The Polish title of Flights by Olga Tokarczuck is also the name of a fictional sect of wanderers who believe that staying in motion is the only way to avoid the Antichrist. In it, she writes: Move. Get going. Blessed is he who leaves. She writes: whoever pauses will be petrified, whoever stops, pinned like an insect, his heart pieced by a wooden needle, his hands and feet drilled through and pinned into the threshold and the ceiling.
We don’t want to keep moving but we must. When I tell you that attachment hurts I mean that attachment makes me want to stay in the same metaphorical place forever—tethered always to you. But when we cling and resist change we fossilize. We’re caught in the past like flies in amber.

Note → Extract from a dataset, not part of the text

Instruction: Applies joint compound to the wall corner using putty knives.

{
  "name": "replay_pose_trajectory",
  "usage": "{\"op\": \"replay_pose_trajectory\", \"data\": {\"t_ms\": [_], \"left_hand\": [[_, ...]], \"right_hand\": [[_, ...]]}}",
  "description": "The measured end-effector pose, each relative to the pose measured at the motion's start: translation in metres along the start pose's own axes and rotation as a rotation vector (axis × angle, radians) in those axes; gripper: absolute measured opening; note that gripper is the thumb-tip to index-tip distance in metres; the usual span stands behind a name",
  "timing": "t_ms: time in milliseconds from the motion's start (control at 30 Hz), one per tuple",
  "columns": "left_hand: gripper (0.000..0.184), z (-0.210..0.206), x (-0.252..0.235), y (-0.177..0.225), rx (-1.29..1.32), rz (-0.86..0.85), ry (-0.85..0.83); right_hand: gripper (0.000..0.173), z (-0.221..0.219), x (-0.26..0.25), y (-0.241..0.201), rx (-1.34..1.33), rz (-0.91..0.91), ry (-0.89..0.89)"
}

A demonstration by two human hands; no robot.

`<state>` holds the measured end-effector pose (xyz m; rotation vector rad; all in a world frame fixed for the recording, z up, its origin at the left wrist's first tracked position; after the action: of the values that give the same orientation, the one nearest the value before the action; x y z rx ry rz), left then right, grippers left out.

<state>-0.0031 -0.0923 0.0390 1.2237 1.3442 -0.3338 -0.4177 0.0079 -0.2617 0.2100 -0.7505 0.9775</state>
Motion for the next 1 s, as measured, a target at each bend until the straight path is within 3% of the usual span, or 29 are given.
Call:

Island is Aldous Huxley’s utopian counterpart to Brave New World. It’s the story of a cynical journalist who washes up on an island where, as Huxley describes it, “science and technology would be used as though, like the Sabbath, they had been made for man, not (as at present and still more so in the Brave New World) as though man were to be adapted and enslaved to them. Religion would be the conscious and intelligent pursuit of man's Final End, the unitive knowledge of immanent Tao or Logos, the transcendent Godhead or Brahman.” In the book Susila has a conversation with Lakshmi about lightness:
It's dark because you're trying too hard," said Susila. "Dark because you want it to be light. Remember what you used to tell me when I was a little girl. 'Lightly, child, lightly. You've got to learn to do everything lightly. Think lightly, act lightly, feel lightly. Yes, feel lightly, even though you're feeling deeply. Just lightly let things happen and lightly cope with them.' I was so preposterously serious in those days, such a humorless little prig. Lightly, lightly—it was the best advice ever given me. Well, now I'm going to say the same thing to you, Lakshmi . . . Lightly, my darling, lightly. Even when it comes to dying. Nothing ponderous, or portentous, or emphatic. No rhetoric, no tremolos, no self-conscious persona putting on its celebrated imitation of Christ or Goethe or Little Nell. And, of course, no theology, no metaphysics. Just the fact of dying and the fact of the Clear Light. So throw away all your baggage and go forward. There are quicksands all about you, sucking at your feet, trying to suck you down into fear and self-pity and despair. That's why you must walk so lightly. Lightly, my darling. On tiptoes; and no luggage, not even a sponge bag. Completely unencumbered.”
To learn to feel lightly, even though you’re feeling deeply is the project of a lifetime. The fundamental lesson psychedelics teaches us is that there is absolutely nothing to hold onto. I know it—you know it too, my love. It still hurts to let go.